When you ask questions to learn exactly “what” the problem is and “why” it matters, you’re better equipped to offer a solution. If this solution is a product or service your company offers, you’ve probably just made a sale.

But wait—there’s more. As sharp as your B2B customers are, they may need some help in clearly articulating the problem. At this point, the Everyday VOC practitioner must behave like a consultant, helping them identify the root problem. That’s why the “clarify” step is so important, and why you should venture a possible outcome statement. Consider this sequence:

  1. You ask, “Are you saying you want to minimize the time needed for the adhesive to reach full bond strength?
  2. They reply, “Well, actually… we just need to quickly get to 50% of the final bond strength so we can start handling the assembly.

If you’re a salesperson, wouldn’t this understanding help you select the best product for your customer’s application? Beyond this, by recording an accurate customer outcome statement in your CRM system, your company reaps a second benefit from Everyday VOC: data mining.

Benefit #2: Data mining market needs

For many companies, the “promise” of their CRM (customer relationship management) software is still largely unfulfilled. Perhaps you’ve invested in powerful software, such as Salesforce. Are you routinely data mining this huge reservoir of customer visit reports to detect rising market needs, industry trends, and more?

It would be unfair to say the problem is “garbage-in-garbage-out.” If nothing else, the sales rep has a record of past visits to maintain continuity in his or her visits. But if each sales rep enters information into the database in a different way, it will indeed be difficult to convert all this information into actionable company insights. This is a common problem Everyday VOC is designed to overcome.

If you want to turn your sales force into a learning force, you need to make “outcomes” the unit of customer insight. Why are customer outcomes so important? When properly explained—especially with an outcome statement—this tells your R&D or other solution providers exactly what they need to solve with a new product or service.

To turn your sales force into a learning force, make “outcomes” the unit of customer insight.

I didn’t realize how important this data mining was until I was challenged by a client-friend, Fran Behan of Corning. He said, “Dan, if you want your Blueprinting clients to be market-focused, why are you letting them decide when to launch a new-product project instead of the market?
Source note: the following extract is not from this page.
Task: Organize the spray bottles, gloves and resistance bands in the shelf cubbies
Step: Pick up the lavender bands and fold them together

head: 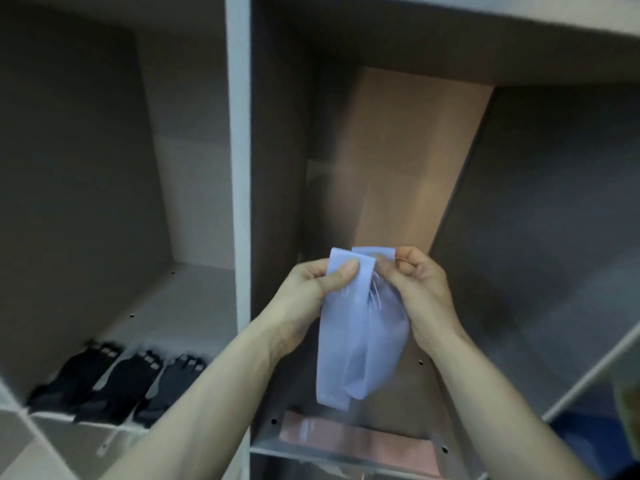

TIE-whitepaper-with-shadowHmmm… very good point. As a result, Fran and I co-authored a 2015 white paper, Timing is Everything, that proposed a better approach, and eventually led to Everyday VOC. One that relies on data mining your CRM.

To see how it works, imagine this scenario: Your company makes glass for phone displays. How important would this outcome be: “Minimize the frequency of glass cracking in phone displays”?

The importance of crack resistance depends on when you ask, doesn’t it? The first cell phones had glass displays that were quite small, so crack resistance wasn’t an issue.

Then glass displays started becoming larger, so phone makers anticipated a problem with glass cracking. As glass began covering the entire phone, cracked glass—with its high warranty costs—became a critical issue.

Then a clever glass supplier—in this case, Corning—developed a much more crack-resistant glass called Gorilla® Glass. As phone producers began using this solution, their intense desire to solve this problem diminished.

Imagine-you-make-glass

If you were a glass producer, when would you want to recognize this rising need for glass crack resistance? Your “sweet spot” would be when customers anticipate the problem.

Now imagine your sales team was employing Everyday VOC and constantly recording customer outcomes after each call. They could send these detailed summaries to their customers, impressing them with their interest and professionalism. And by adding these notes to your CRM, your marketing department or product managers could detect rising needs like this through data mining.

Send-your-notes-in-two-directions

We call this market scouting. It’s an early-warning system from your Everyday VOC that tells your solution-providers when to begin working on a new-product development project or design a new service. In our example of glass cracking, should this send your R&D team immediately into the lab to develop a new glass product? We suggest, “not quite yet.”

Rather, this should be your signal to conduct thorough voice-of-customer interviews for the phone display market. You should do this VOC work in two stages: first a round of qualitative interviews of phone makers, followed by a round of quantitative interviews. In New Product Blueprinting, we call these Discovery and Preference interviews respectively:

  • Discovery interviews: You use the same What-Why-Clarify probing, but now you’re hearing from many job functions in many companies in the same time period within the entire market. This highly focused effort will likely uncover additional desired outcomes you should know about, not just glass crack resistance. This lets you avoid errors of omission… failing to uncover unarticulated needs.
  • Preference interviews: Here you ask customers to rate several outcomes—including crack resistance—on a scale of 1-to-10 for both importance and current satisfaction. You’ll want to focus on those outcomes that score high in importance and low in satisfaction. You interpret your data using something called a Market Satisfaction Gap chart. (For more, download Market Satisfaction Gaps.) This quantitative, unbiased, unfiltered customer data lets you avoid errors of commission… choosing the wrong outcomes to work on.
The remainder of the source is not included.